With his eyes closed and the sun shining so brightly down on the rock and warming him he could almost imagine it was still summer. Fall brought winter and winter brought nothing but cold and tough decisions, neither of which he was in the mood for. Life was much simpler when he could just laze about by the ocean with no real drive to do anything more than have sand wedged between his toes. And yet the seasons did change and leaders fell and threw everything in to chaos. Another thing he wasn’t fond of. He was too flippant to truly care, too detached from the pack to really wonder about what this change would mean for him, but he did worry for his brother and his mate knowing that this would undoubtedly have much more of an effect on him.
As if reading his mind the familiar scent of his brother found him closely followed by the sounds of his approach. Sure enough his tired voice breaks the monotony of the waves crashing and gulls crying over head. He cracks a medium blue eye, squinting against the sun and letting the familiar form of his brother come in to focus. “I am doing exactly what it looks like I am doing, you know me well enough to know that I’m only ever doing what I appear to be doing,” his voice rings out with a slight smile playing on his lips and a few wags of his slender tail. He knew how troubled his brother must be, saw the strain around his eyes and the tightness in his voice were as clear as day to him.

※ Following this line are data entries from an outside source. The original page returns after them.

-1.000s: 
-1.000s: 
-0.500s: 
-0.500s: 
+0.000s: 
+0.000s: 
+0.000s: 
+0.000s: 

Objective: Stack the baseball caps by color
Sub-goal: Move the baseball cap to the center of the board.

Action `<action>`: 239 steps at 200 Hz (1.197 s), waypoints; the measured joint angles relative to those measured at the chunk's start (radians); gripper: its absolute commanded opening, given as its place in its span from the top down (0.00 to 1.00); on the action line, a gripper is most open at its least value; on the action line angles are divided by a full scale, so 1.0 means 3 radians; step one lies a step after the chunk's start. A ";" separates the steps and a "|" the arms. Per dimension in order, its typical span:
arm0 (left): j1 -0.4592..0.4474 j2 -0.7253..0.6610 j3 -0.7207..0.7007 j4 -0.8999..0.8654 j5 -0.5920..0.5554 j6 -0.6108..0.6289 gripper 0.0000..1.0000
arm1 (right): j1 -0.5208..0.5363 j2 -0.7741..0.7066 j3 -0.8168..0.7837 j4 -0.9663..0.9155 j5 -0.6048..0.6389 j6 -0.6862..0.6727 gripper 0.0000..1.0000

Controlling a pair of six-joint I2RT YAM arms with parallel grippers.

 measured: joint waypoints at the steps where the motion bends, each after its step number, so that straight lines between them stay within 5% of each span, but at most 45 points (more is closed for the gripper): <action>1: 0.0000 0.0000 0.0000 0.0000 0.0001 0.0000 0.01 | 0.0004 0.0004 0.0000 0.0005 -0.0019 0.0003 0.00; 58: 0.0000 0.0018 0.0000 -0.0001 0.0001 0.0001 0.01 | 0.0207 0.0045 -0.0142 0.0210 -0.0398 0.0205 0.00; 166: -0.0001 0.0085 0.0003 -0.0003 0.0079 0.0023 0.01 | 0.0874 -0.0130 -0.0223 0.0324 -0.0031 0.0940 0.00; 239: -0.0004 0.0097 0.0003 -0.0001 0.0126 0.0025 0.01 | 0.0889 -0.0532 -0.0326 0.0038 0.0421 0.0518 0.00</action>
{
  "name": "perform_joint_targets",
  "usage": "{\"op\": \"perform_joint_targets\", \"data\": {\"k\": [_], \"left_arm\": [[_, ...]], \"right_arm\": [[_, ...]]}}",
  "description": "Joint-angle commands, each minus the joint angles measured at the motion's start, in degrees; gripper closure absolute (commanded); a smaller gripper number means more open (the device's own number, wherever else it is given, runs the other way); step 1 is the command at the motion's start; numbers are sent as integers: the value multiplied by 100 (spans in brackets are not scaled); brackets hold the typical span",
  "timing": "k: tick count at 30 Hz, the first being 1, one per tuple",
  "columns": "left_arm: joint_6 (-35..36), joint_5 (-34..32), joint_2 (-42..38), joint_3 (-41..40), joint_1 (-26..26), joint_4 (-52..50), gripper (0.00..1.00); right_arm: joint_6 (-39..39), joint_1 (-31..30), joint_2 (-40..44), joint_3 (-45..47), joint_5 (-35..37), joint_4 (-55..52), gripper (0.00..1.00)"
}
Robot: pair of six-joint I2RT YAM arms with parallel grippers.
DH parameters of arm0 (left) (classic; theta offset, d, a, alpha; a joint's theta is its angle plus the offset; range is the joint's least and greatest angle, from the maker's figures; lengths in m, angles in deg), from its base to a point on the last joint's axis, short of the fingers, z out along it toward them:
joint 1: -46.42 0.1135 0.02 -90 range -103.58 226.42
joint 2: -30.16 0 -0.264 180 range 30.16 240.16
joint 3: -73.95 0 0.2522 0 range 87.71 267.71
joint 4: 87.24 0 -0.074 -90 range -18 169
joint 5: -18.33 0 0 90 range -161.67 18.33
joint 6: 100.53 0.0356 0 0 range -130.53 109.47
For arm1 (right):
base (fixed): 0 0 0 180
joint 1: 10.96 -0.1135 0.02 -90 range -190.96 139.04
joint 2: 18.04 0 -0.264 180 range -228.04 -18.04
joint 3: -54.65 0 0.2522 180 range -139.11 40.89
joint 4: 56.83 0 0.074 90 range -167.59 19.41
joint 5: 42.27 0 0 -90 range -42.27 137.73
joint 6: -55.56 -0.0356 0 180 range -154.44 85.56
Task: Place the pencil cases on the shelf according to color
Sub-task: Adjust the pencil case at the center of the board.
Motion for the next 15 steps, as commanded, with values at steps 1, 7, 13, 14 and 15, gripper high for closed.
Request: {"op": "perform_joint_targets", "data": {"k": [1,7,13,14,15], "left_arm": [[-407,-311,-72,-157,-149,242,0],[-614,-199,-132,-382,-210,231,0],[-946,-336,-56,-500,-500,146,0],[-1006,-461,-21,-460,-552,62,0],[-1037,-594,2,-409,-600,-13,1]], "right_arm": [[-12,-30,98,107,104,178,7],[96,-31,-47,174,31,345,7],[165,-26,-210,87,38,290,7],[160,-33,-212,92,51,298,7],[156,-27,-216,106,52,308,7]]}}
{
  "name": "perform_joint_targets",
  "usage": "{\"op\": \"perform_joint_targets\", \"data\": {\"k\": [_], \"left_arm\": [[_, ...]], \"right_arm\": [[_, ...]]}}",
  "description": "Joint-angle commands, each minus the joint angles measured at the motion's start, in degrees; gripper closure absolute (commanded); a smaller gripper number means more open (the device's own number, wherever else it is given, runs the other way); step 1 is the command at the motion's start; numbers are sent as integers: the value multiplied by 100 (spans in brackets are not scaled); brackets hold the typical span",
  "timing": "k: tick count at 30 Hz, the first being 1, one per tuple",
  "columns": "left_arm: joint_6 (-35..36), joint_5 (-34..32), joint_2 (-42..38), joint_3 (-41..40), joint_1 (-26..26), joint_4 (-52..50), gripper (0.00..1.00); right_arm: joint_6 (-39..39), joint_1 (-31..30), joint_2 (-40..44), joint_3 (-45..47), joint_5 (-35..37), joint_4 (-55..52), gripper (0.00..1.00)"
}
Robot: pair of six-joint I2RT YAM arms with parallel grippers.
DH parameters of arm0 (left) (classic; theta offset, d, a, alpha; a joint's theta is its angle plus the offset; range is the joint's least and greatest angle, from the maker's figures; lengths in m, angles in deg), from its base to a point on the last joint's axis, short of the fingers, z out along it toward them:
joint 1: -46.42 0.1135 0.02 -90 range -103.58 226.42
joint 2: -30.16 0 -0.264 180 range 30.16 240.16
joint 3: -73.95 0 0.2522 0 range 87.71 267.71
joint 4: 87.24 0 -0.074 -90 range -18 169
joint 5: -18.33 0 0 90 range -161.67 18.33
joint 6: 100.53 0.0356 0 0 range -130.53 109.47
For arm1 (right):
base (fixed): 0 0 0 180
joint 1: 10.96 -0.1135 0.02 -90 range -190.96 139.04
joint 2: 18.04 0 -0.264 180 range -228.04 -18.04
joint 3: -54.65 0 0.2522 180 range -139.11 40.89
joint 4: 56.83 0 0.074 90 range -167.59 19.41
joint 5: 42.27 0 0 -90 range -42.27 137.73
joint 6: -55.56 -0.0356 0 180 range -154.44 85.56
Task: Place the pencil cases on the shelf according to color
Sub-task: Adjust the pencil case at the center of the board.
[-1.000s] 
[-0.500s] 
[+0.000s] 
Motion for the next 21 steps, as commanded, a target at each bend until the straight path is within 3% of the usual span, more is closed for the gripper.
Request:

As Sinclair moved on to the rock and positioned himself behind him he righted himself, standing momentarily and giving a good shake. After dislodging the loose sand and causing a few pieces of his wiry fur to stick up haphazardly he sat next to his brother and looked out over the water with him. He shot a glance toward him at his question, wondering exactly what he was getting at. He inhaled for a moment before speaking. “I have no reason to leave,” he said finally, a rare weightiness to his words, “and until given one I may as well enjoy the view.”
He shifted, angling his hips into a more comfortable but sloppier position. Sin had always been the more rigid of the two of them, more focused and driven to do a capital s Something with his life while Ryk was happy exactly where he was. “You’re staying?” he questioned, though he was fairly sure he already knew the answer. It surprised him actually that his mate wasn’t following her father, but it wasn’t up to him to make such decisions. After all he would undoubtedly be very bad at making them.